### Your goal
Below are the lines to check; count those holding the string "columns" and give only the number.

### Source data
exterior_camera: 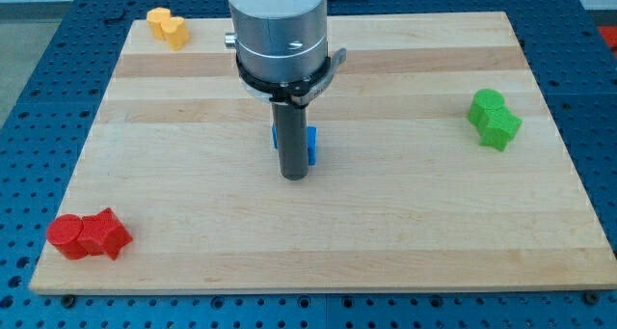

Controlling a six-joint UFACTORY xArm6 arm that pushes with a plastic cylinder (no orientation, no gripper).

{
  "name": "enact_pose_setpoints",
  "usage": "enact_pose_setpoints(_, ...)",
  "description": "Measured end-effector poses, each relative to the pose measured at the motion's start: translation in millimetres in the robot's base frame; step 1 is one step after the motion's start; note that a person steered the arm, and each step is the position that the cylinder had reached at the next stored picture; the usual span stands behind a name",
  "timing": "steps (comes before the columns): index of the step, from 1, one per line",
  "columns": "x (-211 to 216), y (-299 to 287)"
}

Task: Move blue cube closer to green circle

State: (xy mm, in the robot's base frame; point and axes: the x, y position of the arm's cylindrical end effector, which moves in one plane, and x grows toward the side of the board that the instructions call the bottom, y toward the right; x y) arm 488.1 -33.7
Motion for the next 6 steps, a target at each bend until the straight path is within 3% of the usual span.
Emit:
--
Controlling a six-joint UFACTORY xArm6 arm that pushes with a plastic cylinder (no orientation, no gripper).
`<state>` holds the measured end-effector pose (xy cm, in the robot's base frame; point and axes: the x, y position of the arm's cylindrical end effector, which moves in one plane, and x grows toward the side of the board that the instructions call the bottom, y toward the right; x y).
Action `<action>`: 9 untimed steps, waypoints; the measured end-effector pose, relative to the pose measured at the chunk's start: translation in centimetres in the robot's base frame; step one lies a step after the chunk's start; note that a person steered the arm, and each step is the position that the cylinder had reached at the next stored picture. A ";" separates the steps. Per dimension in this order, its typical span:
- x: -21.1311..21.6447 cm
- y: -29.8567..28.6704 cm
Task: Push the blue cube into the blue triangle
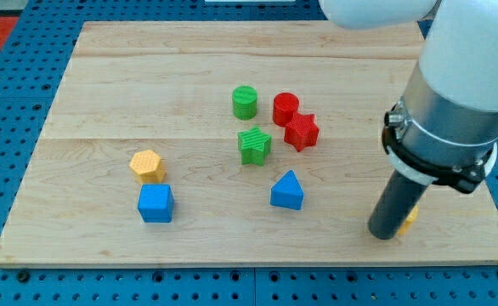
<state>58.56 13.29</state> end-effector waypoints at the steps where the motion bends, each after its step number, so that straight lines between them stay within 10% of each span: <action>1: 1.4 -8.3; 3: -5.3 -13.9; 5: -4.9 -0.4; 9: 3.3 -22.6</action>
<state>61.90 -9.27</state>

### Your solution
2